[Data entries]
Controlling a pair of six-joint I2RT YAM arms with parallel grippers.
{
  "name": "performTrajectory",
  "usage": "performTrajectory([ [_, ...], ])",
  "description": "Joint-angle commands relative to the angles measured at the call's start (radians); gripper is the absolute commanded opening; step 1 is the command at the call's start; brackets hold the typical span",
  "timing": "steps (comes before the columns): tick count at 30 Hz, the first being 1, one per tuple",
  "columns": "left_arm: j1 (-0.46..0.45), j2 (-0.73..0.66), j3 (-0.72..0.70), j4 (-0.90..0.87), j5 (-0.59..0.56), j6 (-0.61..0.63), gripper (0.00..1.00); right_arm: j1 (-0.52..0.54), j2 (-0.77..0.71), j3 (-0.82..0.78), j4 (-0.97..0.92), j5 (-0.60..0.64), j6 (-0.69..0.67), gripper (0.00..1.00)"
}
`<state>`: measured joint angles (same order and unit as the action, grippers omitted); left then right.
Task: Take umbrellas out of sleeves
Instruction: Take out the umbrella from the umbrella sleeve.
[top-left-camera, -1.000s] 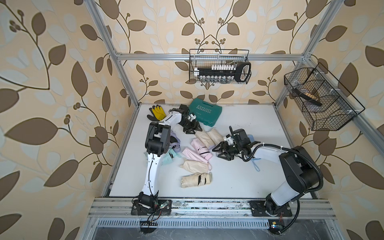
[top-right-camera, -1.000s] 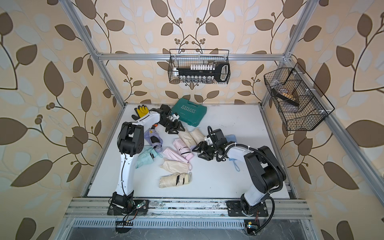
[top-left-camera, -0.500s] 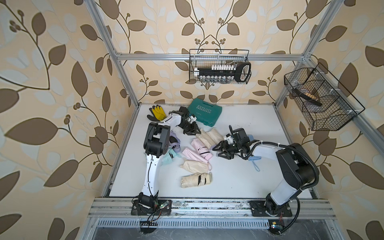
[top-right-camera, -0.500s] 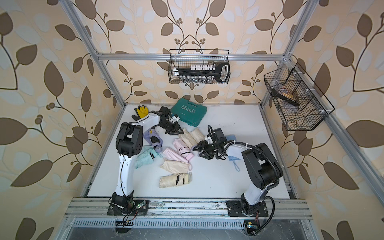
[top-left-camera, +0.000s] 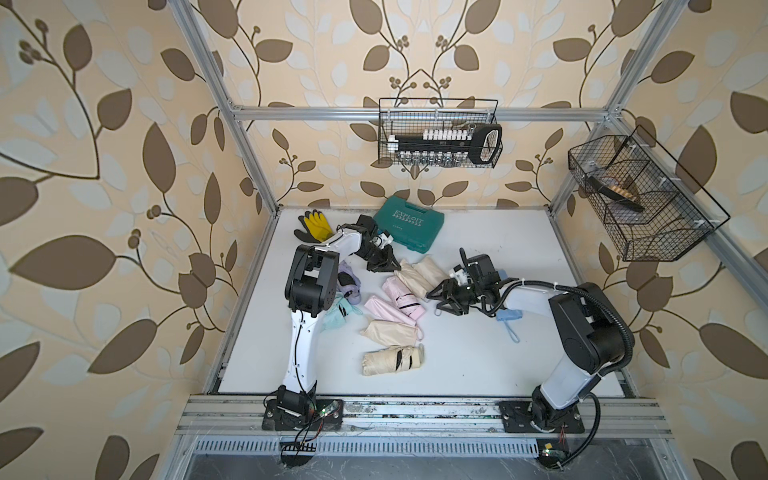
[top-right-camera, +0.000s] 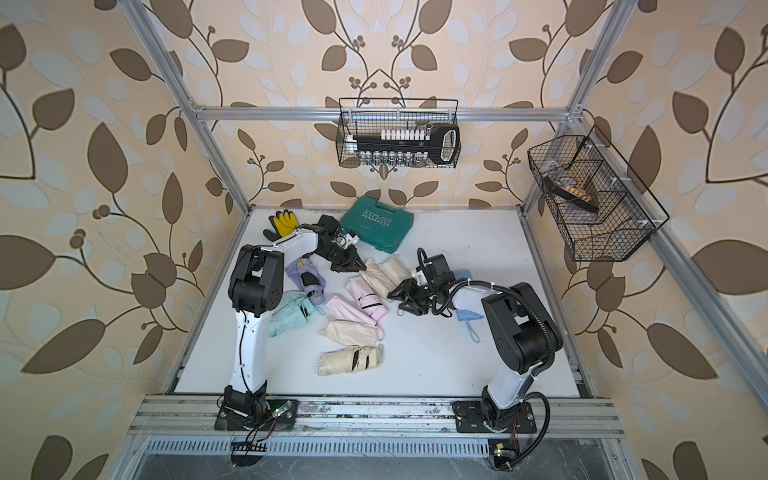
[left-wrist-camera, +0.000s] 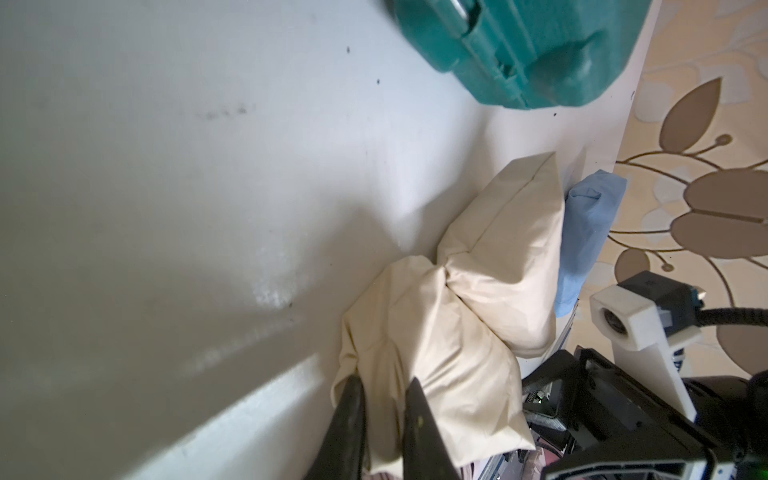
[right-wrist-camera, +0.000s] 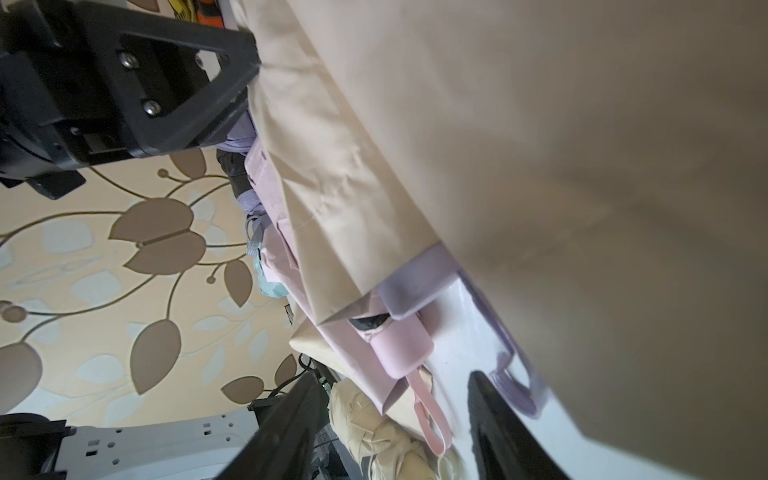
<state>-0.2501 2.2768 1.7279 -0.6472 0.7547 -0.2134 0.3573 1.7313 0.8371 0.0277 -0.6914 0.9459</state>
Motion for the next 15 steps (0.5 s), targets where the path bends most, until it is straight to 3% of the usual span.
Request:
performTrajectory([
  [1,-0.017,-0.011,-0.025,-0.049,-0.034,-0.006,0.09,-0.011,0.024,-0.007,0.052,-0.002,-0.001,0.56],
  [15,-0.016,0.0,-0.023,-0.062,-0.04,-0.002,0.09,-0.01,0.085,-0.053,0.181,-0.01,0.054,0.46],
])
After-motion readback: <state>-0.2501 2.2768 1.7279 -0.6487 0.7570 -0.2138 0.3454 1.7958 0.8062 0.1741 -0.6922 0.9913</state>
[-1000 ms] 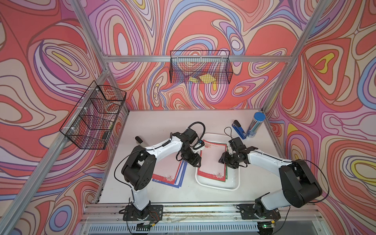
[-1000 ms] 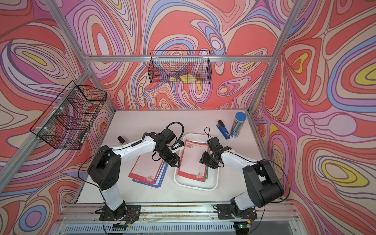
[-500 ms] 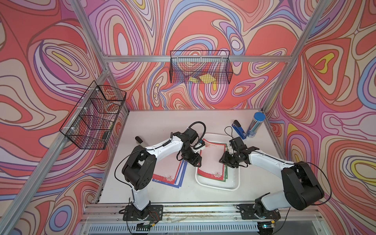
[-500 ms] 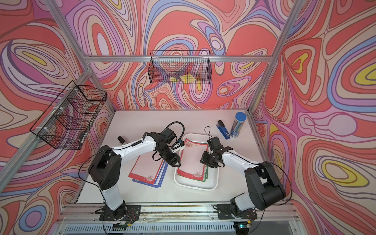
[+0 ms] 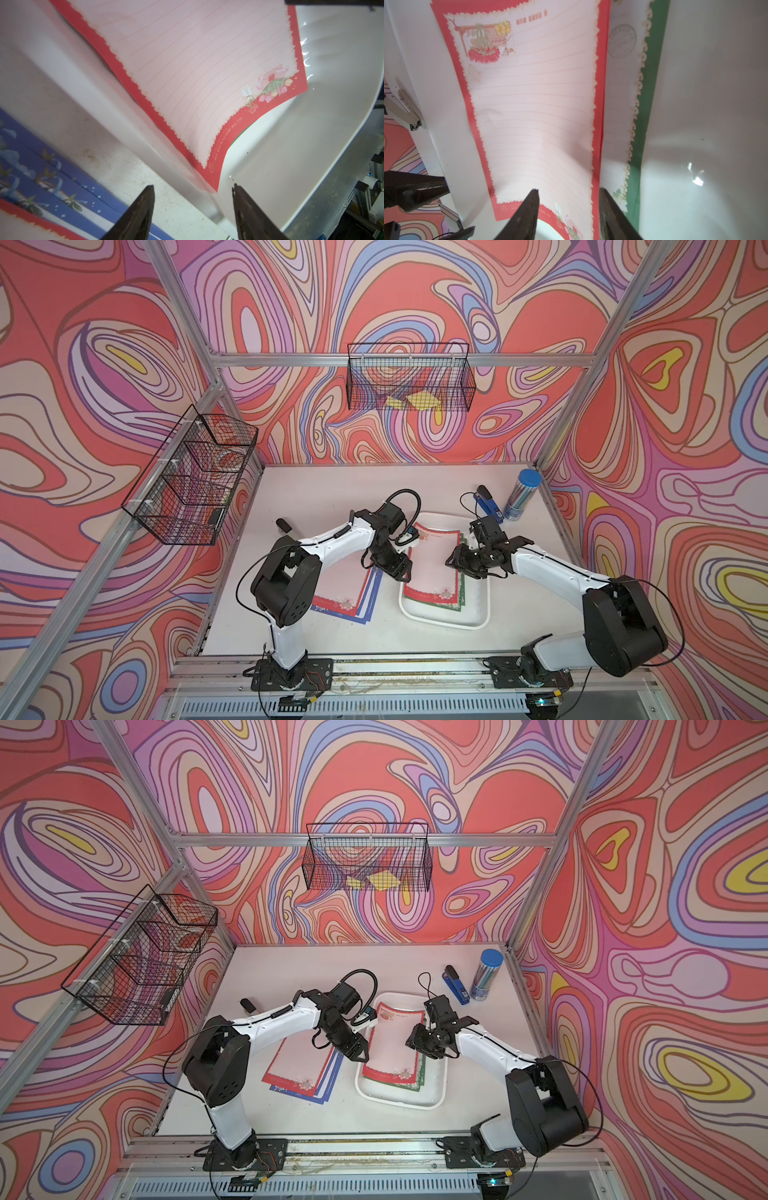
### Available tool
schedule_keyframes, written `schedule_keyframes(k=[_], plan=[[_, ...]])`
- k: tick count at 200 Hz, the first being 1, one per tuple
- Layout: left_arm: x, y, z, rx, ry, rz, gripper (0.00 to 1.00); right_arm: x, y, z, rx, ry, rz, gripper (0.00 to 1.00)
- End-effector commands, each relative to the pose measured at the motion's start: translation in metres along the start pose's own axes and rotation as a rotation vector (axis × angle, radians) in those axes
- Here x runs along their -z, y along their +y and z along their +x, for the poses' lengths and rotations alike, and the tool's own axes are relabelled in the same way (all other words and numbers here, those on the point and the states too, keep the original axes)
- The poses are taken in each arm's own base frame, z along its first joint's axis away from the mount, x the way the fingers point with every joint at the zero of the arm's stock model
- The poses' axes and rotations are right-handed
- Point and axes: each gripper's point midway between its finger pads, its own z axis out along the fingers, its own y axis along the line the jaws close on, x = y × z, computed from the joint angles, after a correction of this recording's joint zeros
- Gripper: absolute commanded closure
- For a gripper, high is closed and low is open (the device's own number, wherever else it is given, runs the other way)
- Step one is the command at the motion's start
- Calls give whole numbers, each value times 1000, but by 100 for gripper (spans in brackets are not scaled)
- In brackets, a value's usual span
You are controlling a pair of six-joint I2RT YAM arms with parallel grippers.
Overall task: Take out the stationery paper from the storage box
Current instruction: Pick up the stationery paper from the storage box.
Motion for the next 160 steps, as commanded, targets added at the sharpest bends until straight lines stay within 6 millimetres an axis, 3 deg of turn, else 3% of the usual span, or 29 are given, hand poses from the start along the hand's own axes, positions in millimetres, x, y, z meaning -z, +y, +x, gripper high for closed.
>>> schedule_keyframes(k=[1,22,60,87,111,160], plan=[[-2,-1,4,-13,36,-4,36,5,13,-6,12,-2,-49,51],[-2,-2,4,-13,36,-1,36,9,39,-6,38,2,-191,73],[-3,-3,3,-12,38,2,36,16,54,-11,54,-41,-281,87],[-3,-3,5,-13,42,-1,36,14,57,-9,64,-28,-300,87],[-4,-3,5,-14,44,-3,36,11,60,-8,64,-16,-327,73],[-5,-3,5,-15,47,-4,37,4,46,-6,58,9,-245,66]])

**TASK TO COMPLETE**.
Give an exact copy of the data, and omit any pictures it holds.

**EXERCISE RESPONSE**.
Controlling a pair of six-joint I2RT YAM arms with parallel grippers.
{
  "name": "performTrajectory",
  "usage": "performTrajectory([ [_, ...], ])",
  "description": "Joint-angle commands relative to the angles measured at the call's start (radians); gripper is the absolute commanded opening; step 1 is the command at the call's start; brackets hold the typical span",
  "timing": "steps (comes before the columns): tick count at 30 Hz, the first being 1, one per tuple",
  "columns": "left_arm: j1 (-0.46..0.45), j2 (-0.73..0.66), j3 (-0.72..0.70), j4 (-0.90..0.87), j5 (-0.59..0.56), j6 (-0.61..0.63), gripper (0.00..1.00); right_arm: j1 (-0.52..0.54), j2 (-0.77..0.71), j3 (-0.82..0.78), j4 (-0.97..0.92), j5 (-0.60..0.64), j6 (-0.69..0.67), gripper (0.00..1.00)"
}
`<state>`: measured joint angles (same order and unit as the action, grippers omitted); left then right.
Task: Take umbrellas out of sleeves
Instruction: Take out the umbrella from the umbrella sleeve.
[top-left-camera, -1.000s] 
[top-right-camera, -1.000s] 
[top-left-camera, -0.500s] 
[top-right-camera, -0.500s] 
[top-left-camera, +0.000s] 
[top-right-camera, +0.000s] 
[left-wrist-camera, +0.000s] 
[right-wrist-camera, +0.000s] 
<state>-0.2501 2.2768 1.7279 -0.6472 0.7547 -0.2134 0.3573 1.7313 0.8371 0.0277 -0.6914 0.9459</state>
Motion for the next 15 steps (0.5 s), targets where the path bends most, until it is straight to 3% of the usual span.
Request:
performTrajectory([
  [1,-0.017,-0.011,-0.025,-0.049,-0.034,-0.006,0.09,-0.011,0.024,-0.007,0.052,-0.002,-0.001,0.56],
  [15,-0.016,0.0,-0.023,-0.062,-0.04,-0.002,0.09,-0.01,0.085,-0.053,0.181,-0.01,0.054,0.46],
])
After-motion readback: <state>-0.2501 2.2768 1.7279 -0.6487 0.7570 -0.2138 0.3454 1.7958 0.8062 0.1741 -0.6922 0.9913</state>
[-1000 ms] 
[-1000 ms] 
[-500 ms] 
[-500 ms] 
[+0 ms] 
### Available tool
schedule_keyframes, written `schedule_keyframes(k=[_], plan=[[_, ...]])`
- k: tick count at 200 Hz, the first being 1, one per tuple
- Layout: left_arm: x, y, z, rx, ry, rz, gripper (0.00 to 1.00); right_arm: x, y, z, rx, ry, rz, gripper (0.00 to 1.00)
- End-effector commands, each relative to the pose measured at the motion's start: translation in metres along the start pose's own axes and rotation as a rotation vector (axis × angle, radians) in those axes
- Here x runs along their -z, y along their +y and z along their +x, for the poses' lengths and rotations alike, and the tool's own axes are relabelled in the same way (all other words and numbers here, those on the point and the states too, keep the original axes)
- The poses are taken in each arm's own base frame, z along its first joint's axis away from the mount, x the way the fingers point with every joint at the zero of the arm's stock model
- The poses' axes and rotations are right-handed
- Point and axes: each gripper's point midway between its finger pads, its own z axis out along the fingers, its own y axis along the line the jaws close on, x = y × z, computed from the joint angles, after a correction of this recording's joint zeros
- Gripper: absolute commanded closure
- For a gripper, high is closed and low is open (the device's own number, wherever else it is given, runs the other way)
- Step one is the command at the motion's start
- Calls give whole numbers, each value times 1000, but by 100 for gripper (spans in brackets are not scaled)
- In brackets, a value's usual span
You are controlling a pair of six-joint I2RT YAM arms with parallel grippers.
Overall task: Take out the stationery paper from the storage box
Current instruction: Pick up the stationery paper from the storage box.
Motion for the next 160 steps, as commanded, targets added at the sharpest bends until straight lines stay within 6 millimetres an axis, 3 deg of turn, else 3% of the usual span, or 29 are given, hand poses from the start along the hand's own axes, positions in millimetres, x, y, z meaning -z, +y, +x, gripper high for closed.
>>> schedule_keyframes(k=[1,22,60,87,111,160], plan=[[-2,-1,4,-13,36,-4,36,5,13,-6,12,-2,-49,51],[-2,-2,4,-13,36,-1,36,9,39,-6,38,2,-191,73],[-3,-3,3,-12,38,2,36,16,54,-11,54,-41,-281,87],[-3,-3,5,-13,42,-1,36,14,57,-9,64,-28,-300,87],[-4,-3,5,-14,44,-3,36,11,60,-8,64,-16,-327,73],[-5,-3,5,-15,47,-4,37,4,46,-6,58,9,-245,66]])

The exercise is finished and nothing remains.